Anleitung für ein einfaches Kanban Board für agile Moderation in Workshops oder Meetings

Kanban lässt sich als Methode sehr schön zur Themenbearbeitung anstelle der üblichen Agenda nutzen. Ich visualisiere mit einem Board die geplanten Themen und priorisiere diese gemeinsam mit den Teilnehmern (siehe Abbildung 1 und 2). Die Themen wandern dann im Laufe der Moderation durch den Prozess bis sie für die Teilnehmer abgeschlossen sind.

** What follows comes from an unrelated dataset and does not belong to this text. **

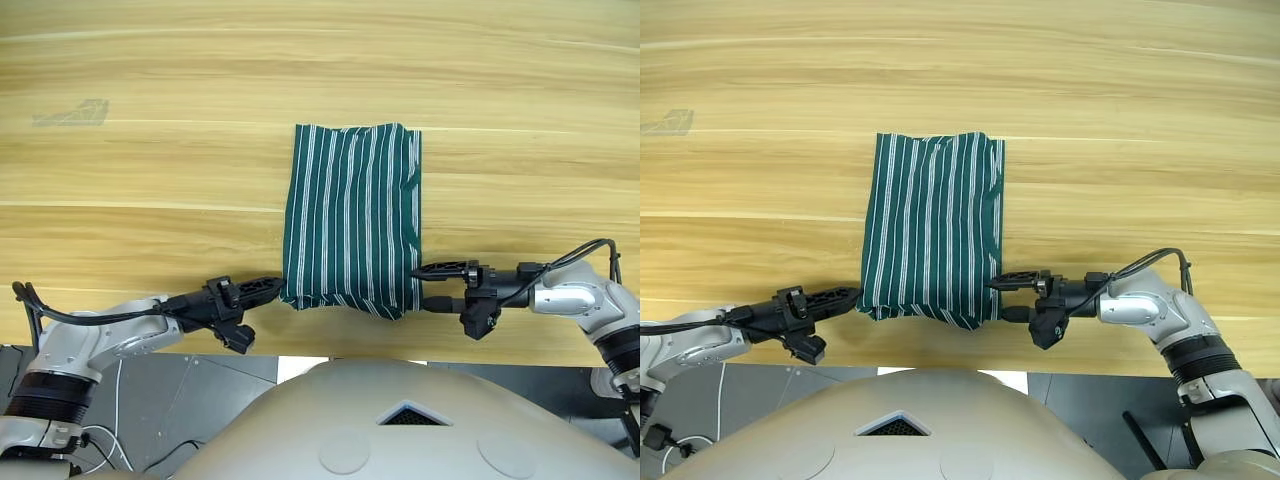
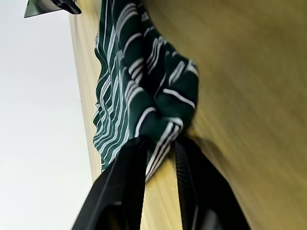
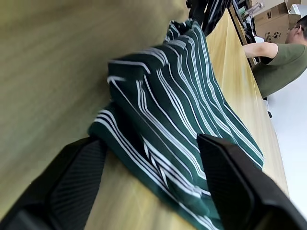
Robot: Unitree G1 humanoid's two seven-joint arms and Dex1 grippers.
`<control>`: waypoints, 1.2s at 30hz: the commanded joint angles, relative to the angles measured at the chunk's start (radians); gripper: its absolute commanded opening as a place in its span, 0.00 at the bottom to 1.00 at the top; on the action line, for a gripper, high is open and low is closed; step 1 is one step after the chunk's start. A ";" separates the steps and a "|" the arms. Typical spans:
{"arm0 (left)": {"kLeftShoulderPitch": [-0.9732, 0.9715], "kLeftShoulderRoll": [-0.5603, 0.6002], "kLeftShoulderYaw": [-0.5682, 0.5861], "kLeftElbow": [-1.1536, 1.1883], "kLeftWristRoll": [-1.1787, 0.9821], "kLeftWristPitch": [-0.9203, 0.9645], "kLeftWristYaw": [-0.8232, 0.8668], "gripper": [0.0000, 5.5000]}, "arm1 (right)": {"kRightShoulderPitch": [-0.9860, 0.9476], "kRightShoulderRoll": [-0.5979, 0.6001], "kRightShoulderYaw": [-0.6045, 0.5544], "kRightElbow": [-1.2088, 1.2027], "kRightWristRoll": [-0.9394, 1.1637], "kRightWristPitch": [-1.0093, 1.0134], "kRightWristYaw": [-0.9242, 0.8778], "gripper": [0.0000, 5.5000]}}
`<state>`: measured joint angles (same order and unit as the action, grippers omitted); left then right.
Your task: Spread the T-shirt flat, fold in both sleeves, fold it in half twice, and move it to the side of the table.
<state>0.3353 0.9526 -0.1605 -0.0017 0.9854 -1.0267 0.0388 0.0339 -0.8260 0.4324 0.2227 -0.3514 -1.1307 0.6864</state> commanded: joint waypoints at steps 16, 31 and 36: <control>-0.033 -0.001 -0.063 -0.004 0.025 0.010 0.035 0.18 | 0.030 -0.009 0.069 -0.027 0.032 0.105 0.026 0.37; -0.039 -0.003 -0.107 0.048 -0.110 0.032 -0.040 0.00 | 0.018 0.009 0.078 -0.018 0.048 0.137 0.022 0.00; 0.059 0.103 -0.179 -0.052 -0.706 0.299 -0.449 0.00 | -0.011 -0.013 0.057 -0.122 0.406 0.409 0.173 0.00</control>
<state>0.3380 0.9824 -0.3033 0.0116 0.5131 -0.8629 -0.2314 0.0498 -0.8179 0.5073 0.1704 -0.1142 -0.8593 0.7758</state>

  • Zeiche auf einem Whiteboard/Flipchart/Folie drei Spalten mit den Überschriften:
    • To Do
    • In Progress (oder Doing)
    • Transfer / Validierung
    • Done / Erledigt
  • Visualisiere die geplanten Themen auf Karten (große Post It´s, Karten, Stutties…)
  • Optimal ist es, die Themen als Userstory zu beschreiben:
    Anstelle des Themas „Agiles Manifest“, schreiben Sie den Nutzen für den User (= Teilnehmer) auf die Themenkarte: „Jeder kennt das agile Manifest und versteht dessen Bedeutung“
  • Die Themen kommen in die To Do-Spalte
  • Anschließend wählen die Teilnehmer die Relevanz beispielsweise anhand folgender Kriterien:
    • Must have = Das Thema muss behandelt werden
    • Should have = Das Thema sollte behandelt werden
    • Could have = Das Thema könnte behandelt werden
  • Die Themen in der To Do-Spalte werden entsprechend der gewählten Relevanz umsortiert (die „Must have“-Themen zuerst, dann die „Should have“-Themen und zum Schluss die „Could have“-Themen)

DAILY Meetings

Dailies sind tägliche Kurzmeetings, an denen das Team gemeinsam am Kanban Board arbeitet. Ziel ist der Austausch über Bearbeitungsstände und eventuell aufgetretene Hindernisse.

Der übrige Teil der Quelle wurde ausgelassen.